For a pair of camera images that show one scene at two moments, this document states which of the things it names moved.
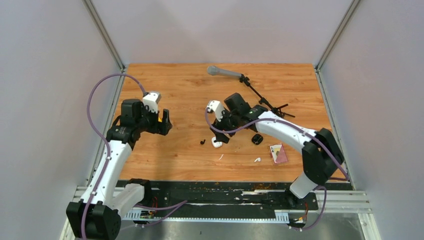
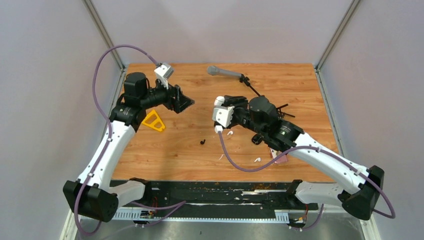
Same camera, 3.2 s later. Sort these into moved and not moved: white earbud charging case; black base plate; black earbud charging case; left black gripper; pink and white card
Moved: white earbud charging case; left black gripper
Not moved: black earbud charging case; black base plate; pink and white card
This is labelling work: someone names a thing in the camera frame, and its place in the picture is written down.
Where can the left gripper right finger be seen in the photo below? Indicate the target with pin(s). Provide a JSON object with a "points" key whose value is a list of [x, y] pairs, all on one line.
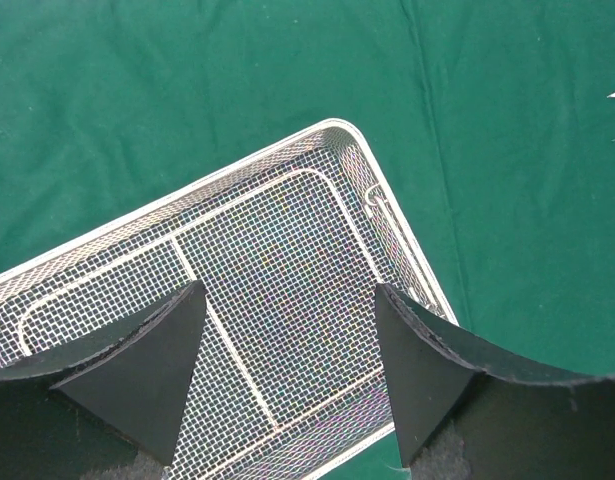
{"points": [[464, 408]]}

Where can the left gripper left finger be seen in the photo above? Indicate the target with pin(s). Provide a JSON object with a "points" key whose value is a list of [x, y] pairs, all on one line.
{"points": [[108, 405]]}

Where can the green surgical cloth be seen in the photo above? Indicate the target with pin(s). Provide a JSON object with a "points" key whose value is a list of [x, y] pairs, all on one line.
{"points": [[490, 121]]}

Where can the metal mesh tray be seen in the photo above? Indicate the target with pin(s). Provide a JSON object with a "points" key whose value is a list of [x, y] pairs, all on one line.
{"points": [[290, 243]]}

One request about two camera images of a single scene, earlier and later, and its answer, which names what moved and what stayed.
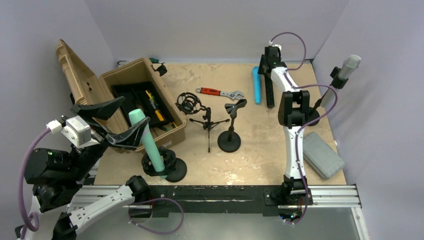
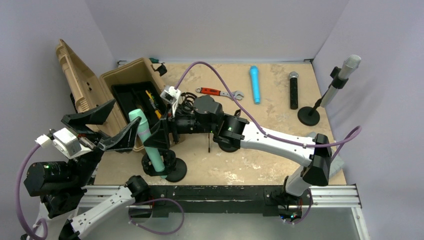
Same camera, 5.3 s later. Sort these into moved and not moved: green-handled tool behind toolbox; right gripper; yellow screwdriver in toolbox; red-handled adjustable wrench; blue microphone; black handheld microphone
Moved: right gripper; black handheld microphone
Not moved: blue microphone; green-handled tool behind toolbox; yellow screwdriver in toolbox; red-handled adjustable wrench
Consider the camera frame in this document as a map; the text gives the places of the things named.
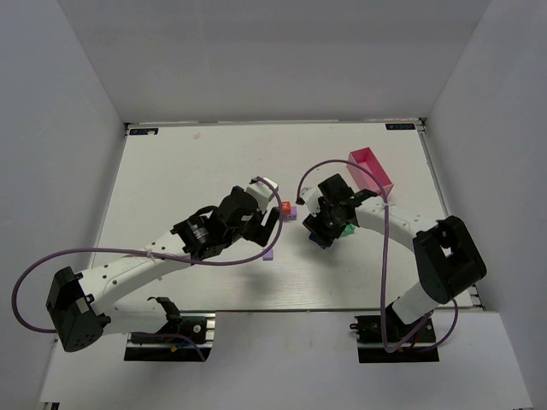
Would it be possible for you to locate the green notched wood block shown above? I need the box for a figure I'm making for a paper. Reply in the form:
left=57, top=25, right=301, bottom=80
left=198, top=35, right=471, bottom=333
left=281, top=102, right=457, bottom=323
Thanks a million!
left=341, top=224, right=356, bottom=237

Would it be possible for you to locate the pink plastic box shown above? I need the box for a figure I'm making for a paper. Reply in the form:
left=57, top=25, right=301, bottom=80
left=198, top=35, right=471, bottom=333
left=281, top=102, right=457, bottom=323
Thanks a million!
left=346, top=147, right=394, bottom=196

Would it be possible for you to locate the small dark blue block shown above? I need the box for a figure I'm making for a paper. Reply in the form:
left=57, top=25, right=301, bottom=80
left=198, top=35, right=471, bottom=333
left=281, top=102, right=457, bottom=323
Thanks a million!
left=309, top=233, right=332, bottom=249

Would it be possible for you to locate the purple wood cube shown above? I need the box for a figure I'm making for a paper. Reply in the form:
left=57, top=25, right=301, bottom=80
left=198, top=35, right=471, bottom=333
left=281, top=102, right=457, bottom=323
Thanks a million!
left=262, top=249, right=274, bottom=261
left=285, top=206, right=297, bottom=220

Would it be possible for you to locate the red letter wood cube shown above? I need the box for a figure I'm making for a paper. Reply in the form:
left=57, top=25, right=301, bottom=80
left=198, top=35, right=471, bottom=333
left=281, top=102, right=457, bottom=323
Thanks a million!
left=281, top=202, right=291, bottom=215

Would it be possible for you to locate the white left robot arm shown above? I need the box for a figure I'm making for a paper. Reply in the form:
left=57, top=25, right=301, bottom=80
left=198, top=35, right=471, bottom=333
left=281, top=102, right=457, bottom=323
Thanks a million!
left=46, top=178, right=280, bottom=352

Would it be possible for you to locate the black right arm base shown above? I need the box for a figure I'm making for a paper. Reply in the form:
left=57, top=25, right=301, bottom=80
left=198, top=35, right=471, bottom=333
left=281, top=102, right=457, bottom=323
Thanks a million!
left=350, top=313, right=441, bottom=365

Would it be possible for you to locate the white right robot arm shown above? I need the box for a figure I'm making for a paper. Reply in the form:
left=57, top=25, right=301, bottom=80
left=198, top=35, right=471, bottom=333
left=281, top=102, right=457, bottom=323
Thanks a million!
left=297, top=173, right=487, bottom=325

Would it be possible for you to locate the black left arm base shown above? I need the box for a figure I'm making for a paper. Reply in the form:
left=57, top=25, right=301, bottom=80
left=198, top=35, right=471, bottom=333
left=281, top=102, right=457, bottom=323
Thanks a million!
left=124, top=296, right=215, bottom=362

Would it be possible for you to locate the blue label right corner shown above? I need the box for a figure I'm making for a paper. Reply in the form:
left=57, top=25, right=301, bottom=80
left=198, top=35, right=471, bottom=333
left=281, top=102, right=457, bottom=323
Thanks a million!
left=385, top=123, right=415, bottom=131

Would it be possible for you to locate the blue label corner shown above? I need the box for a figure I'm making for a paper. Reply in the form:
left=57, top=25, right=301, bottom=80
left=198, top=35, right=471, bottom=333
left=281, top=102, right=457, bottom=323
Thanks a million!
left=385, top=123, right=415, bottom=131
left=129, top=128, right=159, bottom=136

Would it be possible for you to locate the blue label left corner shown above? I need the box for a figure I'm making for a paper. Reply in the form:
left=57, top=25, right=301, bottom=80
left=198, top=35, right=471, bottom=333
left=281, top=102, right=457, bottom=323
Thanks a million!
left=129, top=128, right=159, bottom=136

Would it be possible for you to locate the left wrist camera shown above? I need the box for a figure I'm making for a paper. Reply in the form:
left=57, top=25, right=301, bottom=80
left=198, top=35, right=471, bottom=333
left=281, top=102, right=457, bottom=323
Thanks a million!
left=244, top=178, right=279, bottom=214

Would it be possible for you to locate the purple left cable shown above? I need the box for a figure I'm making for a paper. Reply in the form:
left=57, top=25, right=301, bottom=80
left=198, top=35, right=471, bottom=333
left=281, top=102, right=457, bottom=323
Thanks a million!
left=11, top=175, right=285, bottom=362

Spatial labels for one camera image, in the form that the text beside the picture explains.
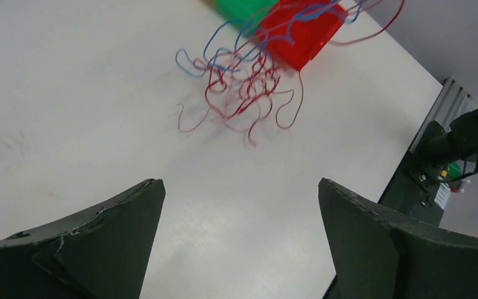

☆ ☆ ☆ ☆ ☆ ☆ ☆

[Exercise description]: Set down the records again exactly as they appear, leaving each picture behind.

[Problem solution]:
For a pair of camera images that show one scene at two moments, this document states which of the things it names moved.
Same camera, 3.2 s later. Sort these into moved and not moved: white earbud charging case; black base plate; black earbud charging case; left black gripper; pink and white card
Moved: white earbud charging case; left black gripper
Not moved: black earbud charging case; black base plate; pink and white card
This is labelling work: someone names a thing in the camera frame, and its place in the picture is written down.
Where can the left gripper right finger be seen in the photo below? Indicate the target with pin(s). Provide a JSON object with a "points" key whose value is a list of [x, y] pairs, all on one line.
{"points": [[464, 408]]}

Where can the left gripper left finger be seen in the photo above? Indicate the target with pin(s). Provide a JSON object with a "points" key whose value is a list of [x, y] pairs, all on one line.
{"points": [[108, 405]]}

Where can the green surgical cloth be seen in the photo above? Indicate the target with pin(s). Provide a JSON object with a "points" key whose value is a list of [x, y] pairs, all on one line.
{"points": [[490, 121]]}

Where can the metal mesh tray be seen in the photo above? Indicate the target with pin(s). Provide a JSON object with a "points" key whose value is a list of [x, y] pairs, all on one line.
{"points": [[290, 243]]}

One request about two camera images of a single scene, earlier and later, and its answer, which names what moved and what stayed.
Same camera, 5.3 s later. Sort these into moved and not moved: green-handled tool behind toolbox; right gripper; yellow screwdriver in toolbox; red-handled adjustable wrench; blue microphone; black handheld microphone
Moved: right gripper; black handheld microphone
Not moved: blue microphone; green-handled tool behind toolbox; yellow screwdriver in toolbox; red-handled adjustable wrench
Consider the camera frame in this document as a map; the text gives the places of the things named.
Would it be possible for you to locate the green notched wood block shown above? I need the box for a figure I'm making for a paper. Reply in the form:
left=57, top=25, right=301, bottom=80
left=198, top=35, right=471, bottom=333
left=281, top=102, right=457, bottom=323
Thanks a million!
left=341, top=224, right=356, bottom=237

Would it be possible for you to locate the pink plastic box shown above? I need the box for a figure I'm making for a paper. Reply in the form:
left=57, top=25, right=301, bottom=80
left=198, top=35, right=471, bottom=333
left=281, top=102, right=457, bottom=323
Thanks a million!
left=346, top=147, right=394, bottom=196

Would it be possible for you to locate the small dark blue block shown above? I need the box for a figure I'm making for a paper. Reply in the form:
left=57, top=25, right=301, bottom=80
left=198, top=35, right=471, bottom=333
left=281, top=102, right=457, bottom=323
Thanks a million!
left=309, top=233, right=332, bottom=249

Would it be possible for you to locate the purple wood cube shown above? I need the box for a figure I'm making for a paper. Reply in the form:
left=57, top=25, right=301, bottom=80
left=198, top=35, right=471, bottom=333
left=281, top=102, right=457, bottom=323
Thanks a million!
left=262, top=249, right=274, bottom=261
left=285, top=206, right=297, bottom=220

Would it be possible for you to locate the red letter wood cube shown above? I need the box for a figure I'm making for a paper. Reply in the form:
left=57, top=25, right=301, bottom=80
left=198, top=35, right=471, bottom=333
left=281, top=102, right=457, bottom=323
Thanks a million!
left=281, top=202, right=291, bottom=215

Would it be possible for you to locate the white left robot arm shown above? I need the box for a figure I'm making for a paper. Reply in the form:
left=57, top=25, right=301, bottom=80
left=198, top=35, right=471, bottom=333
left=281, top=102, right=457, bottom=323
Thanks a million!
left=46, top=178, right=280, bottom=352

Would it be possible for you to locate the black right arm base shown above? I need the box for a figure I'm making for a paper. Reply in the form:
left=57, top=25, right=301, bottom=80
left=198, top=35, right=471, bottom=333
left=281, top=102, right=457, bottom=323
Thanks a million!
left=350, top=313, right=441, bottom=365

Would it be possible for you to locate the white right robot arm shown above? I need the box for a figure I'm making for a paper. Reply in the form:
left=57, top=25, right=301, bottom=80
left=198, top=35, right=471, bottom=333
left=281, top=102, right=457, bottom=323
Thanks a million!
left=297, top=173, right=487, bottom=325

Would it be possible for you to locate the black left arm base shown above? I need the box for a figure I'm making for a paper. Reply in the form:
left=57, top=25, right=301, bottom=80
left=198, top=35, right=471, bottom=333
left=281, top=102, right=457, bottom=323
Thanks a million!
left=124, top=296, right=215, bottom=362

Would it be possible for you to locate the blue label right corner shown above? I need the box for a figure I'm making for a paper. Reply in the form:
left=57, top=25, right=301, bottom=80
left=198, top=35, right=471, bottom=333
left=281, top=102, right=457, bottom=323
Thanks a million!
left=385, top=123, right=415, bottom=131

Would it be possible for you to locate the blue label corner shown above? I need the box for a figure I'm making for a paper. Reply in the form:
left=57, top=25, right=301, bottom=80
left=198, top=35, right=471, bottom=333
left=281, top=102, right=457, bottom=323
Thanks a million!
left=385, top=123, right=415, bottom=131
left=129, top=128, right=159, bottom=136

Would it be possible for you to locate the blue label left corner shown above? I need the box for a figure I'm making for a paper. Reply in the form:
left=57, top=25, right=301, bottom=80
left=198, top=35, right=471, bottom=333
left=281, top=102, right=457, bottom=323
Thanks a million!
left=129, top=128, right=159, bottom=136

Would it be possible for you to locate the left wrist camera shown above? I need the box for a figure I'm making for a paper. Reply in the form:
left=57, top=25, right=301, bottom=80
left=198, top=35, right=471, bottom=333
left=281, top=102, right=457, bottom=323
Thanks a million!
left=244, top=178, right=279, bottom=214

Would it be possible for you to locate the purple left cable shown above? I need the box for a figure I'm making for a paper. Reply in the form:
left=57, top=25, right=301, bottom=80
left=198, top=35, right=471, bottom=333
left=281, top=102, right=457, bottom=323
Thanks a million!
left=11, top=175, right=285, bottom=362

Spatial labels for one camera image, in the form that the text beside the picture explains.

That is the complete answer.